— Вы просто Калиостро, господин Легран!

— Я что-нибудь угадал?

— Кое-что. Завтра я ознакомлю вас с одним проектом. Если он вам подойдет… На первых порах это будут опять бараки для саперов. Там, где вы их поставите, позднее возможны оборонительные сооружения. Размах будет колоссальным! Что вы на это скажете?

— Надо посмотреть. И, кстати, — ваш процент?

— Равноправное компаньонство.

— А мои французы?

— Это намек?

— Да, полковник. Где гарантии, что вы не отправите меня самого в гестапо?

— Я рискую большим — документы совершенно секретные.

— Слова… Если я решусь, то только тогда, когда заключу с вами письменное соглашение, где черным по белому будет сказано: вы поставляете информацию, я плачу вам пятьдесят процентов с каждой успешной сделки.

Теперь колеблется полковник, но недолго — соблазн слишком велик.

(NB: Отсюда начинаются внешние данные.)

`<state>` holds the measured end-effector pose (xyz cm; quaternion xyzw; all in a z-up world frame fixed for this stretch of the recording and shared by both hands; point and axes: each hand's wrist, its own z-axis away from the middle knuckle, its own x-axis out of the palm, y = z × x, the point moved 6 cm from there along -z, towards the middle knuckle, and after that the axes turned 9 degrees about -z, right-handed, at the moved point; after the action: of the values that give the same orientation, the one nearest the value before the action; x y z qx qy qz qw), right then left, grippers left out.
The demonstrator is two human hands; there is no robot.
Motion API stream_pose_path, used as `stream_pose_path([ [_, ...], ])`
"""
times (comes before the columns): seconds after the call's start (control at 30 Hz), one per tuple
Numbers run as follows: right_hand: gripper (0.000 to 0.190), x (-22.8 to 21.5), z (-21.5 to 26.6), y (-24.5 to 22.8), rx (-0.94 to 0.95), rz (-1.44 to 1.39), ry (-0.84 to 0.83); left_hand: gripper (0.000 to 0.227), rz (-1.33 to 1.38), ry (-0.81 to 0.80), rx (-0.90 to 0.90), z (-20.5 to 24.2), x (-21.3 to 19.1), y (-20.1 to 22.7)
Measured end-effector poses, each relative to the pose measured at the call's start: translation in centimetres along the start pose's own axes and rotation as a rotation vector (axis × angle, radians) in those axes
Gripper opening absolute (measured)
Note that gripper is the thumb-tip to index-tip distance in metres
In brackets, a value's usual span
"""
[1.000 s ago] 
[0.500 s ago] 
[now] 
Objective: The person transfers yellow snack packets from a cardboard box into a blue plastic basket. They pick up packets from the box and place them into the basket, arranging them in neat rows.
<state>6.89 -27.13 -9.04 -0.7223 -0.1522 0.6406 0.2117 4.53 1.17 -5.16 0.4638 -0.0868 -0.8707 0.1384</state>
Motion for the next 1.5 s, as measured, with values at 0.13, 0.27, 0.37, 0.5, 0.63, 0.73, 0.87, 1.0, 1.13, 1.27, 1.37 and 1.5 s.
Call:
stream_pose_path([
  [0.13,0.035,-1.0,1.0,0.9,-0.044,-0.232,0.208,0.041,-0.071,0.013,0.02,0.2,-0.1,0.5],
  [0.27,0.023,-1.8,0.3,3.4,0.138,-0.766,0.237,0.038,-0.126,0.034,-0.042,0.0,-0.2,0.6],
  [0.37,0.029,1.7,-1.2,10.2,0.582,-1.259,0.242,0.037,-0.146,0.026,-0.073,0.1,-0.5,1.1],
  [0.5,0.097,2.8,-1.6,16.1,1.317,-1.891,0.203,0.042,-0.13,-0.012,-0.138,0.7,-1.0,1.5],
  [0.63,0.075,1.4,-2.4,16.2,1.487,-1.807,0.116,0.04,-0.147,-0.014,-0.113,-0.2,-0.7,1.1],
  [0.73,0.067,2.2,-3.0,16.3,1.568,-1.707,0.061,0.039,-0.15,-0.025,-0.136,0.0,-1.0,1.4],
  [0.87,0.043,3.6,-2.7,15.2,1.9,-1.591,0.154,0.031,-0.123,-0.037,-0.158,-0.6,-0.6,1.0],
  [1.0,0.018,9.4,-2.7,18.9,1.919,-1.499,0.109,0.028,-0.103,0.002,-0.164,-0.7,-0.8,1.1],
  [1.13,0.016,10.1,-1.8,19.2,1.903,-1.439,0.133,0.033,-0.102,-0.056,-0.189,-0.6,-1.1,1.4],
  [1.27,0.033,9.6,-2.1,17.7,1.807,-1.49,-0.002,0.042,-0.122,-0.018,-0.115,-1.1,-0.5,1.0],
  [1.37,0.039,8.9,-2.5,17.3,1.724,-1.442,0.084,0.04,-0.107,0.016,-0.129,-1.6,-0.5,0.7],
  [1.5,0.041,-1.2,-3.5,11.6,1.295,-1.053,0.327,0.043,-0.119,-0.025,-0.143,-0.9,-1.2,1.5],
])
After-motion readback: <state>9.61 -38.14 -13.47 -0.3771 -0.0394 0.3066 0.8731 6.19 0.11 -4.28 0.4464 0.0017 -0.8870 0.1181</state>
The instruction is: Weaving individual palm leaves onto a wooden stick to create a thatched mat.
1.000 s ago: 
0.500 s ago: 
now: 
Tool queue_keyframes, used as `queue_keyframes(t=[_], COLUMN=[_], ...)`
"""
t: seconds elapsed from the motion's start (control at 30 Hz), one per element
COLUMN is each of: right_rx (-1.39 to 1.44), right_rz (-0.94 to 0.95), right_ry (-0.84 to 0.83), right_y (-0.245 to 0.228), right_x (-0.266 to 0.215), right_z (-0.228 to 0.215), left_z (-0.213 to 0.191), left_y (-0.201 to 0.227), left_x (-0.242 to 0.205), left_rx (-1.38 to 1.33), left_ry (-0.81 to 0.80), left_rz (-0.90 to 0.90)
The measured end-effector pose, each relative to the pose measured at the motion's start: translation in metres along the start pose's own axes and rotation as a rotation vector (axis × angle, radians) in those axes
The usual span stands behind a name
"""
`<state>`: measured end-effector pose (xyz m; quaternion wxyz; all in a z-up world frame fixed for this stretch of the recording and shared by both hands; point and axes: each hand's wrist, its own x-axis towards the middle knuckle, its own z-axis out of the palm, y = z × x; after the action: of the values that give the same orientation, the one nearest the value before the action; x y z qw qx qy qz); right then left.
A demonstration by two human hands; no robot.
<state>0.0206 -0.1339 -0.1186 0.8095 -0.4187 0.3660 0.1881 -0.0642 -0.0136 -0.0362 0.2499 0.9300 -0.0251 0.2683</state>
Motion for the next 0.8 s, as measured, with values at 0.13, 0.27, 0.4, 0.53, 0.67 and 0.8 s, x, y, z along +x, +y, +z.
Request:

— Хорошо, — говорит он и пытается изобразить улыбку. — Надеюсь, цемент забыт?

— Разумеется…

Не подавая руки, Жак-Анри провожает полковника до двери и, вернувшись, присаживается на подоконник. Это его любимая поза, привычная с детства. Несколько минут он сидит, бездумно вычерчивая на стекле длинный лошадиный профиль. Потом зовет Жюля.

— Что ты ему сказал? — с порога спрашивает Жюль. — На нем лица не было.

— Вот как? Очень жаль: у нашего нового компаньона должно быть всегда приличное лицо!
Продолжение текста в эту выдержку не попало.